Widespread job losses, stagnated worker incomes, increased insecurity, and rising inequality have accelerated in Canada, Mexico and the U.S. since NAFTA took effect in 1994, according to a report from the Economic Policy Institute (EPI). The report also cited that, "NAFTA eliminated 766,030 actual and potential U.S. jobs between 1994 and 2000 because of the rapid growth in the net U.S. export deficit with Mexico and Canada." While the job picture for US workers was grim, NAFTA's impact on Mexican jobs was even more devastating.

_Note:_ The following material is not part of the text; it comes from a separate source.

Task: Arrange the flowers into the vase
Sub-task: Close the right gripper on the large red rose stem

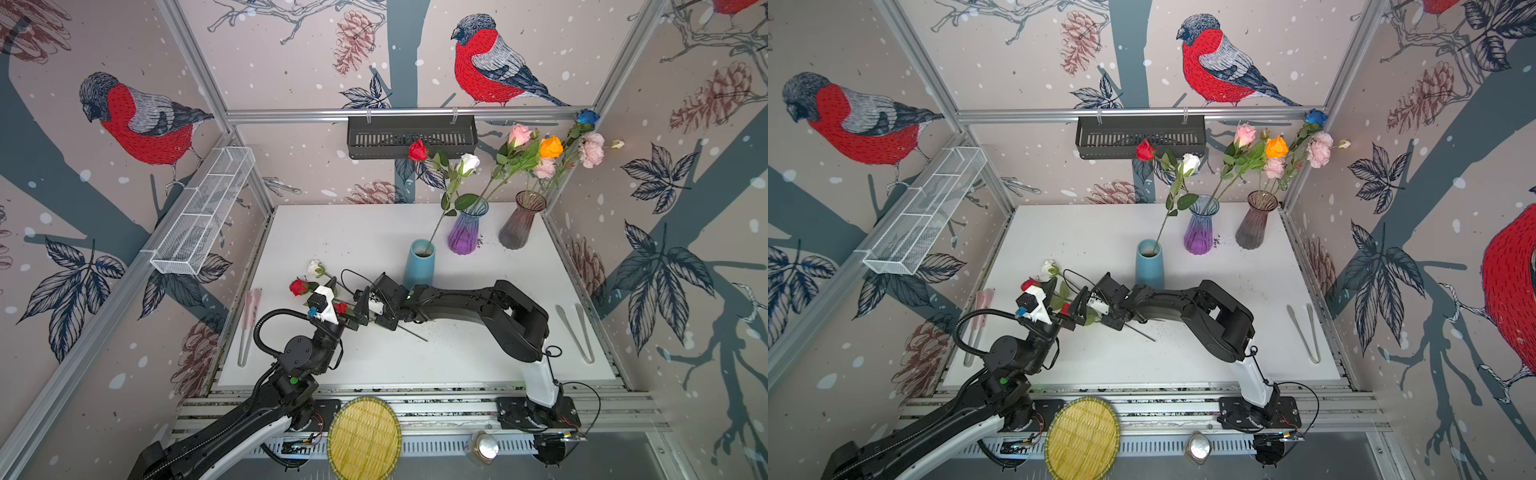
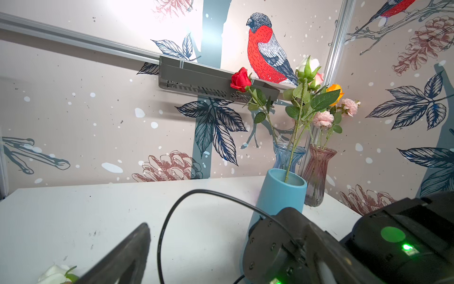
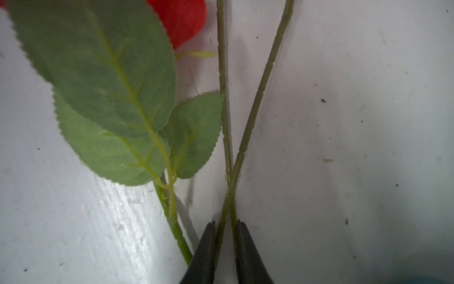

But the most serious consequence of NAFTA has been its failure to protect the rights of workers as promised by its supporters. To attract investment to the maquiladoras, Mexican government authorities cooperated with investors and compliant official unions in maintaining a low-wage economy, reinforced with a system of labor control. To enforce this system, maquiladora workers are required to belong to government-controlled unions that have no intention of raising those low wages or helping them end exhausting and dangerous working conditions. NAFTA's sponsors promised that the treaty's labor side agreement would protect workers, even though the treaty itself was intended to demolish all barriers to foreign investment. The side agreement proved toothless. Not one fired worker has been returned to his or her job, and not one independent union has gained legal status and a contract as a result of the NAFTA process.
CAFTA:
On December 17, 2005, officials from Guatemala, Honduras, El Salvador and Nicaragua finished negotiations with the United States on the Central American Free Trade Agreement (CAFTA). The American labor movement has teamed up with unions and grassroots groups in Central America to voice opposition to CAFTA. CAFTA is a bad deal, one that promises to extend the harmful impacts of NAFTA to Mexico's weaker southern neighbors. CAFTA will diminish pro-worker safeguards present in the Caribbean Basin Trade Partnership Act. While the previous initiative mandated that participating countries uphold internationally recognized labor norms, the new agreement only requires that governments enforce their own laws—which are often far weaker.
For these reasons, a ratified CAFTA would represent a clear blow to poor and working people in the Americas. U.S. workers will continue to lose good jobs as the global sweatshop expands. They say eliminating tariffs will mean more American exports, translating into more jobs for U.S. workers. What Bush and other CAFTA supporters fail to mention are the jobs destroyed as American companies relocate to Central America to take advantage of cheaper, largely unorganized labor.